I’ve been MIA a few days. I fell down stairs last week taking my dog outside and broke 2 bones in my left leg and ankle. I don’t know how it happened and I don’t remember tripping. What I do remember are the overwhelming feelings of idiocy, aggravation, tears, nausea, and pain. This could not have happened at a worse time in my life.
It’s been a hard year medically for me as the Pulmonary Sarcoidosis seems to be taking over my body with 12 new tumors in my chest wall, more in my lungs, joints, lymph nodes, and heart. The good news is my last, recent, visit to The Sarcoidosis Clinic at MUSC in Charleston revealed no growth to the current granulomas and no new ones have occurred. I am stable. I praise God for this good news. I have trusted and followed the medical path Jesus has orchestrated for me since the day I was diagnosed in 2013. Jesus has not let me down yet. I keep on keeping on because I believe there will be something good that eventually comes from this medical mess.

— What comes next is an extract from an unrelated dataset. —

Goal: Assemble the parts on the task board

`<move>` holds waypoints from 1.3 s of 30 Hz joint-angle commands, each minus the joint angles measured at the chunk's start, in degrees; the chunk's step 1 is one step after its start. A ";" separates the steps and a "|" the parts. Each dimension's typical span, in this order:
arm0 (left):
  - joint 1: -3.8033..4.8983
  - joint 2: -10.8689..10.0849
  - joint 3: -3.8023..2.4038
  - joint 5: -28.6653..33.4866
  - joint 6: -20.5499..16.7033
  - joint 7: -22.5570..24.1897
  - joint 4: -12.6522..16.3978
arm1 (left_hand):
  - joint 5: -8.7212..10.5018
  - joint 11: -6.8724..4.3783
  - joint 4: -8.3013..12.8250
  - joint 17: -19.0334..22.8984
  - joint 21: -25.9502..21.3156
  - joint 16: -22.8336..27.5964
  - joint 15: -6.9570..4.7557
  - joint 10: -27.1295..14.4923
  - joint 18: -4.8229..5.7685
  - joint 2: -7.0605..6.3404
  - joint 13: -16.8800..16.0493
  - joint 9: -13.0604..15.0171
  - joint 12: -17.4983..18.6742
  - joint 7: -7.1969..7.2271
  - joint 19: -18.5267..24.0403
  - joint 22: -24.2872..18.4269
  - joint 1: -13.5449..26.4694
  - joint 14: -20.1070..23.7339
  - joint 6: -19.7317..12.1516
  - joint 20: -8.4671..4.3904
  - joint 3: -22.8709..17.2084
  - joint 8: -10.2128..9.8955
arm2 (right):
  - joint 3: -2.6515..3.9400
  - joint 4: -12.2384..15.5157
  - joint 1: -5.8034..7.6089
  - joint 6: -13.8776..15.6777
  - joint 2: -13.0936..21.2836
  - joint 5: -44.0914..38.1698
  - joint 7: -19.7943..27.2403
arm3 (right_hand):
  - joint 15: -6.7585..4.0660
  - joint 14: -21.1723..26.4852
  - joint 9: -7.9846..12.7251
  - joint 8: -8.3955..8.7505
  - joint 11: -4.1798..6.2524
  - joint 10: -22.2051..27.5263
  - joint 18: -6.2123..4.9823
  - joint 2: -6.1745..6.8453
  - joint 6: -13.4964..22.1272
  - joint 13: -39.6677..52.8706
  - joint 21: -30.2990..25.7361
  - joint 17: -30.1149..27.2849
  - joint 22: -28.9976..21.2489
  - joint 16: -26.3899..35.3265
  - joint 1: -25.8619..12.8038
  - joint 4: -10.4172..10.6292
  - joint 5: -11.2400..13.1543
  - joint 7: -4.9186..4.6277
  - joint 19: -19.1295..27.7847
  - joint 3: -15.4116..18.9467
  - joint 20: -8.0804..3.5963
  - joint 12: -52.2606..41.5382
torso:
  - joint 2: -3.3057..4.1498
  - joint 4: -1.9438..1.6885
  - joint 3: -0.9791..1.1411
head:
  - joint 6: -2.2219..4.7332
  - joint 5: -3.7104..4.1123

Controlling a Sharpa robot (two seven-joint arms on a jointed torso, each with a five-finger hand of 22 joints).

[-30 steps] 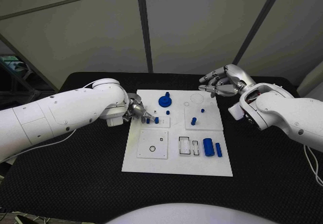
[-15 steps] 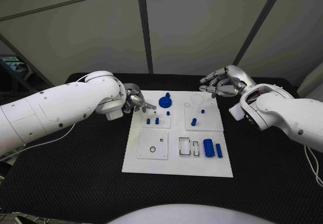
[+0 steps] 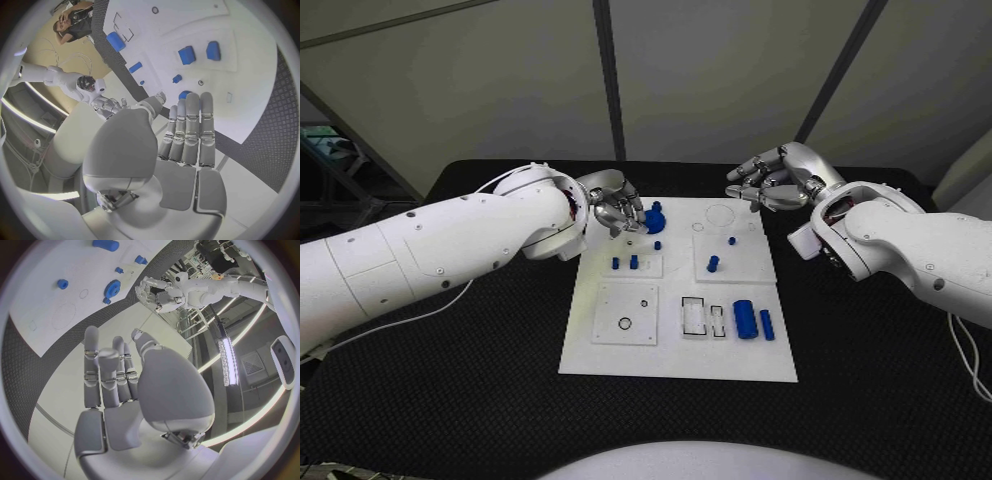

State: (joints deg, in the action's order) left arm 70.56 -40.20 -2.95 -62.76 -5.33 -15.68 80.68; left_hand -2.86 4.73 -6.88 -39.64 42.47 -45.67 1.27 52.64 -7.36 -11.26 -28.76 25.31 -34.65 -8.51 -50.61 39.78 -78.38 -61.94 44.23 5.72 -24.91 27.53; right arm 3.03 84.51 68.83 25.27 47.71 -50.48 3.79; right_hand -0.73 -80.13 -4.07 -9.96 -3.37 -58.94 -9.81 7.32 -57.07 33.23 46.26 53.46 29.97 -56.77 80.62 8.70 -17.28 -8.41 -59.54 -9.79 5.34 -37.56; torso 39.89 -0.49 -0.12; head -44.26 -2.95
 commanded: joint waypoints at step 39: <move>-2.79 6.92 3.38 -23.25 -5.52 19.26 -10.25 | 0.16 -0.47 6.06 -11.20 5.83 -18.68 -0.93 4.44 -2.95 -2.82 13.07 -13.66 8.74 1.39 -6.89 4.72 0.40 -12.43 12.29 0.68 -1.96 -10.90 | 0.03 0.21 0.04 1.17 -0.52 -4.68 1.42 | 0.56 -0.10 0.08 0.23 -1.01 -3.63 -0.70 1.65 0.71 -14.18 -2.36 -4.06 -1.12 6.76 0.46 0.69 -0.14 -0.69 -1.43 -3.98 0.62 15.09 | -0.01 -0.02 -0.03 | 0.77 1.08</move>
State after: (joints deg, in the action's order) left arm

Now, just when I was getting my strength back, starting to ride horses more, again, and feeling more like myself the great fall happens. What a disappointing set back as I lay up in bed in a glass cast, on pain meds, and unable to function. I tell you this not to complain or solicit pity, but to say that I know I have a choice as to how I respond to life’s calamities. I can cry, become bitter, angry, and rage at all around me, Or I can cry to Jesus trusting the waiting, provisions, and reasons I cannot see.
The enemy likes nothing better than to kill our joy, steal our peace, and destroy our lives. I don’t plan to give demons that power, and neither should you. All of us have something we are going through good and bad. Who do you trust?
I choose to trust Jesus with all of it, especially when the news and scenarios are not good, favorable, or understandable. What do you choose?